- Directed by: Clément Perron
- Written by: Clément Perron
- Produced by: Marc Beaudet
- Starring: André Melançon Monique Lepage Michèle Magny Marcel Sabourin
- Cinematography: Georges Dufaux
- Edited by: Pierre Lemelin
- Music by: Jean Cousineau
- Production company: National Film Board of Canada
- Release date: February 1, 1973;
- Running time: 98 minutes
- Country: Canada
- Language: French

= Taureau (film) =

1973 film by Clément Perron

Taureau is a Canadian drama film, directed by Clément Perron and released in 1973. The film centres on the Gilberts, a family in a small town in the Beauce region of Quebec who become a target of social ostracism when their intellectually slow but physically strong and handsome son Taureau (André Melançon) initiates a relationship with Denise (Michèle Magny), the town school teacher.

The film was Perron's first solo-directed narrative fiction feature, following a career principally making documentary films.

The cast also includes Monique Lepage, Béatrice Picard, Marcel Sabourin, Yvon Thiboutot, Amulette Garneau, Louise Portal, André Cartier, Yvan Canuel, Jacques Bilodeau, Marguerite Lemir, Denis Drouin, Anne Létourneau, Marthe Mercure, Edgar Fruitier, Bonfield Marcoux and Pat Gagnon.

==Critical response==
Martin Knelman of The Globe and Mail wrote that "The film has intimations of a western morality play and a Deep South melodrama, but it's unmistakably Quebecois in style. You don't doubt the accuracy of what Perron is showing, and this is a film with many things going for it—intelligence, feeling, and lively performances, especially by Monique Lepage as Taureau's gypsy-like mother. And yet Taureau is not a film with which one gets quite fully involved. We're not drawn into it emotionally, we don't reach any psychological depths. The film is more openly bitter than Mon oncle Antoine, but less sly, less subtle and less complex. We see what Perron is getting at and we understand why, but we don't make any discoveries of our own, and we don't get inside anybody's head."

For Cinema Canada, Natalie Edwards wrote that the film was let down somewhat by Mélançon portraying Taureau as essentially a "castrated St.
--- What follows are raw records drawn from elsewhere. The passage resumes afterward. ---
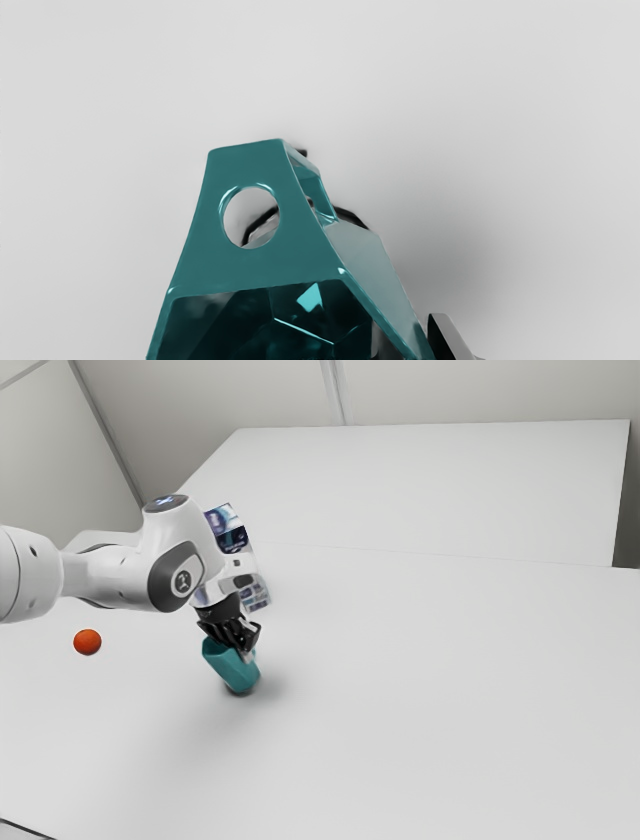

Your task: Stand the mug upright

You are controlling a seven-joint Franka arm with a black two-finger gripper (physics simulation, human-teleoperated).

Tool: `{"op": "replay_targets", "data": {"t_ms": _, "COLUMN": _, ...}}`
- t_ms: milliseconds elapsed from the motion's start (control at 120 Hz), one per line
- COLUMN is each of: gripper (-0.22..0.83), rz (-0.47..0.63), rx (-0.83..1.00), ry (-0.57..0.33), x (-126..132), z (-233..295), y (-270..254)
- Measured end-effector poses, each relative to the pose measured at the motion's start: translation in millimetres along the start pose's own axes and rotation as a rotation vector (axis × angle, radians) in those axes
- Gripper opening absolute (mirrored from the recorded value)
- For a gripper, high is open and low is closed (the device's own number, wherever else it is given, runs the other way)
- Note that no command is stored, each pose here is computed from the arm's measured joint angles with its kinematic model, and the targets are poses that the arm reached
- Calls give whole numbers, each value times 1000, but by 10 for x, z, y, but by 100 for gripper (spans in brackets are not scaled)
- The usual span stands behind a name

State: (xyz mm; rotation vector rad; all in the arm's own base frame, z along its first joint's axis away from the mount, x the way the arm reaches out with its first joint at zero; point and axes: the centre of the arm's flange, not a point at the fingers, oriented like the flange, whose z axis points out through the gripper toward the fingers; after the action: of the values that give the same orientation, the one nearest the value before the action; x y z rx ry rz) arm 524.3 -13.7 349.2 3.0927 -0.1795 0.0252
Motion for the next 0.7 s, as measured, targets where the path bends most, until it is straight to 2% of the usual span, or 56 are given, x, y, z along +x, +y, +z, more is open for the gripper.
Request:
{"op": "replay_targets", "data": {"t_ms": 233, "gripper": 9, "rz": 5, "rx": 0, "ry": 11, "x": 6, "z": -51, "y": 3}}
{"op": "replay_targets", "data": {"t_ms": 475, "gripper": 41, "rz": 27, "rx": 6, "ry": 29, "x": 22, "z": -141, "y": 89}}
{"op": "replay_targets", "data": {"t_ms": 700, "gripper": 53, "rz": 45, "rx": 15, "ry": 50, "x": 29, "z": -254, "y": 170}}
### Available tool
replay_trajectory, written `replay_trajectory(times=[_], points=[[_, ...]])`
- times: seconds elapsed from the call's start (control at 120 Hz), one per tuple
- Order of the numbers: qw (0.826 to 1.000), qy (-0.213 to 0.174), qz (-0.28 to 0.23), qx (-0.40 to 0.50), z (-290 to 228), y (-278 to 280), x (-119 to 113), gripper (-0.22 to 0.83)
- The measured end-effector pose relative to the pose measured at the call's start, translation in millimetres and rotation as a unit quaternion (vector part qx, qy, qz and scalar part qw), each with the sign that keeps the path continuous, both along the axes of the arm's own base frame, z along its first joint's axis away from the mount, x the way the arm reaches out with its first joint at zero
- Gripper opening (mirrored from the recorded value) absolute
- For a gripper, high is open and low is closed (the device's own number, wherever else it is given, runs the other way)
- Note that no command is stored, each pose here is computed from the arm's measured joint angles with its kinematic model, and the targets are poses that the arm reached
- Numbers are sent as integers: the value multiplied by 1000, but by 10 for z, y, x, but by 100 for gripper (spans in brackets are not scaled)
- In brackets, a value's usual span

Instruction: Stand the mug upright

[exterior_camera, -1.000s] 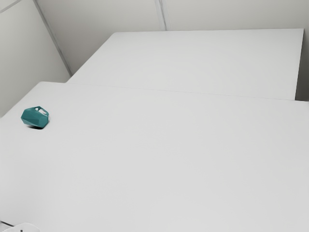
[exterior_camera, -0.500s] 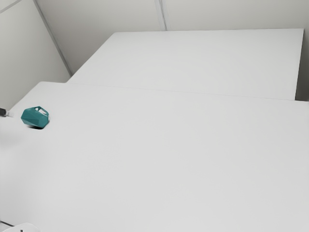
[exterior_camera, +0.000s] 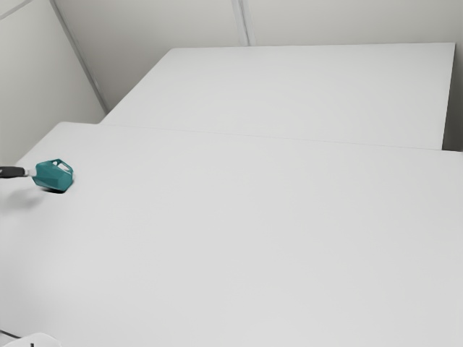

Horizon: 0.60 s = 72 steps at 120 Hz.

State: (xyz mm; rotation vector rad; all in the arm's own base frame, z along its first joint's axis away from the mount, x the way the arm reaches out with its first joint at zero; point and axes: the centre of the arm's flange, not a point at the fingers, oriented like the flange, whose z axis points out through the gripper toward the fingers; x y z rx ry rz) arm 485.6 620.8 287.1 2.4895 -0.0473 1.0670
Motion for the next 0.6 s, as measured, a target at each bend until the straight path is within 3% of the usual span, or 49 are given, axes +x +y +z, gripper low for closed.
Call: replay_trajectory(times=[0.6], points=[[999,-41,-5,-11,-130,-151,253,62]])
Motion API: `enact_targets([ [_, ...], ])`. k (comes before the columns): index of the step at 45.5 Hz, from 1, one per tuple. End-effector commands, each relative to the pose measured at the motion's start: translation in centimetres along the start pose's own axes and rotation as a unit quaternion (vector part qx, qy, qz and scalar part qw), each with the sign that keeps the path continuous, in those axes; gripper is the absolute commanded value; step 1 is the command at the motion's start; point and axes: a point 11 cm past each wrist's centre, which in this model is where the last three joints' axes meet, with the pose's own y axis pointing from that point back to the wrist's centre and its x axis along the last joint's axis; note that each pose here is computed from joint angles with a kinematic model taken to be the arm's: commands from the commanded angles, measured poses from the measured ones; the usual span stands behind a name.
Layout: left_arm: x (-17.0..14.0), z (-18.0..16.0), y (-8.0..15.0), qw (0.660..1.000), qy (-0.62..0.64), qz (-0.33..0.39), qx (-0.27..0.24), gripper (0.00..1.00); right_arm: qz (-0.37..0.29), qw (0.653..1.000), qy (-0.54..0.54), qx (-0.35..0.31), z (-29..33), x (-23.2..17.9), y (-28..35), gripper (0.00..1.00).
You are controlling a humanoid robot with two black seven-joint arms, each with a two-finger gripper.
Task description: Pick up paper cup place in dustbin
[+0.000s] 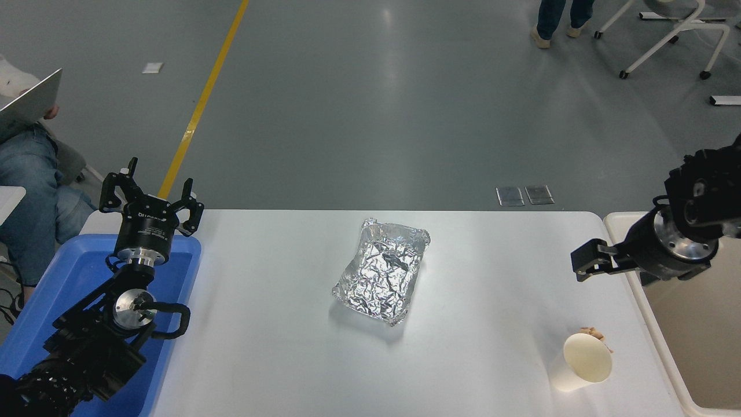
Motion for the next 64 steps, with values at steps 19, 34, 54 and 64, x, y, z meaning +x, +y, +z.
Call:
enact_targets([
  [19,0.0,0.0,0.0,1.000,0.000,0.000,0.000,0.99,-0.065,0.997,-0.023,0.035,0.6,-5.7,-8.2,1.00],
  [34,0.0,0.0,0.0,1.000,0.000,0.000,0.000,0.99,-0.054,0.997,-0.032,0.047,0.3,-5.9,-11.1,1.00],
  [54,-0.1,-0.1,0.0,1.000,0.001,-0.001,0.000,0.99,-0.013,0.999,-0.025,0.041,1.0,-5.9,-13.3,0.60],
  [64,-0.1,-0.1,0.0,1.000,0.001,-0.001,0.000,0.99,-0.007,0.999,-0.009,0.045,0.9,-5.6,-13.1,0.00],
])
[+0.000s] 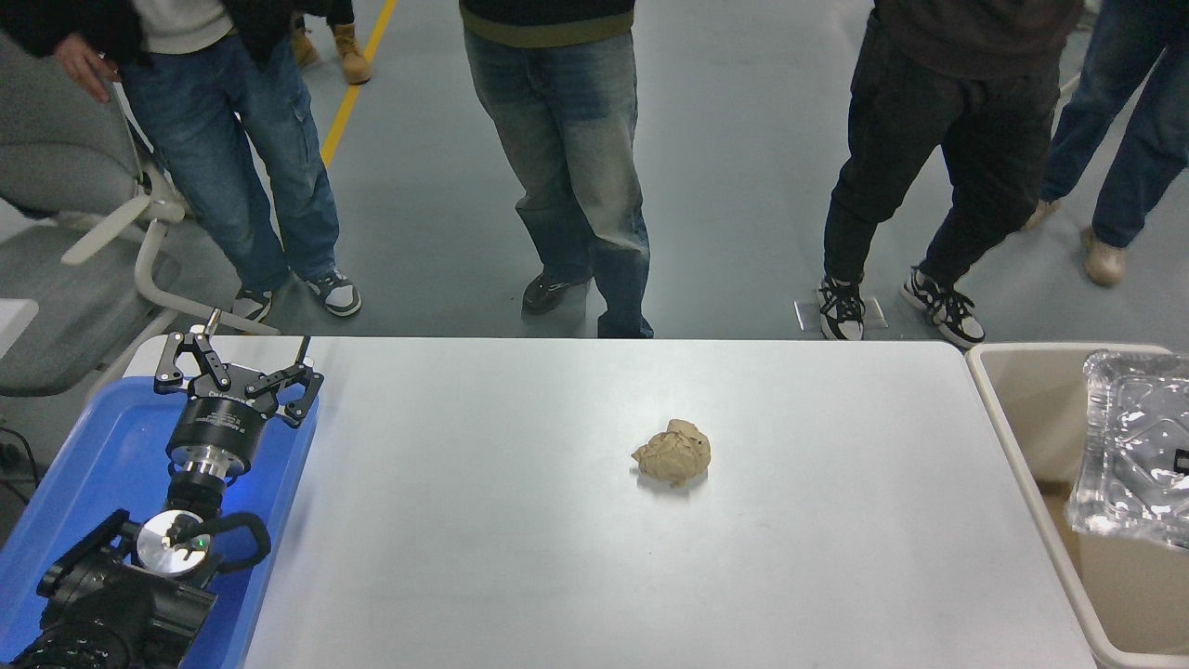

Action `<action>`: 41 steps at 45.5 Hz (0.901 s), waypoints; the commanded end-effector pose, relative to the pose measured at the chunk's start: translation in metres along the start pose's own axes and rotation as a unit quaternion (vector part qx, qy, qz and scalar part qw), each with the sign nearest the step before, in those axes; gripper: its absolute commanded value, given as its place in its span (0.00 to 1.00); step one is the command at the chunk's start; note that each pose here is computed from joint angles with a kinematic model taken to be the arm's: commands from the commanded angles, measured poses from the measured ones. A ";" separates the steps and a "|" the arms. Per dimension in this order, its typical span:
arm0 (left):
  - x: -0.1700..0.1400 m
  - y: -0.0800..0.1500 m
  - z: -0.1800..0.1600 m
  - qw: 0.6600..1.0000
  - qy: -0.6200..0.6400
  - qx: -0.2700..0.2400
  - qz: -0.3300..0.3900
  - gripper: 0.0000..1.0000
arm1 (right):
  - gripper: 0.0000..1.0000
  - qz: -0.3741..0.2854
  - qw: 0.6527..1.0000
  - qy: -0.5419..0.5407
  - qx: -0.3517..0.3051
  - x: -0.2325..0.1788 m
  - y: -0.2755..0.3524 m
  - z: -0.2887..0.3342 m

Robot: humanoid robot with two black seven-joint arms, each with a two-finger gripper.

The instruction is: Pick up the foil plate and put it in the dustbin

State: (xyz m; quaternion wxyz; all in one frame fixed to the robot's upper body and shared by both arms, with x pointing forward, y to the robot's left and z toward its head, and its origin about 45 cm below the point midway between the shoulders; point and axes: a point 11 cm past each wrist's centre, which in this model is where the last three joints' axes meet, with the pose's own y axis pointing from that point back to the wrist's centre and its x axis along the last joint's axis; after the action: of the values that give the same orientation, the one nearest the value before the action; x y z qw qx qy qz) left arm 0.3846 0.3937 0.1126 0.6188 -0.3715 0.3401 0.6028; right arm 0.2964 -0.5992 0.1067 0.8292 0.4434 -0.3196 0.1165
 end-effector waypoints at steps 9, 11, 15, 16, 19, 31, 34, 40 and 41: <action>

Bernard" rather than the avatar of raw, magnetic and dangerous sexuality that the villagers saw him as, but concluded that "Taureau is a good film, despite some awkward intercutting, protracted tensions that start to slip, and unnecessary or underdeveloped characters. It has life. It has feeling. And above all it is beautifully sensual in a pleasantly adolescent sense: lots of soft flesh, feathers, hair, breasts, taut nipples. In fact, the cruel excitement of sex permeates the film just as it does an adolescent's life."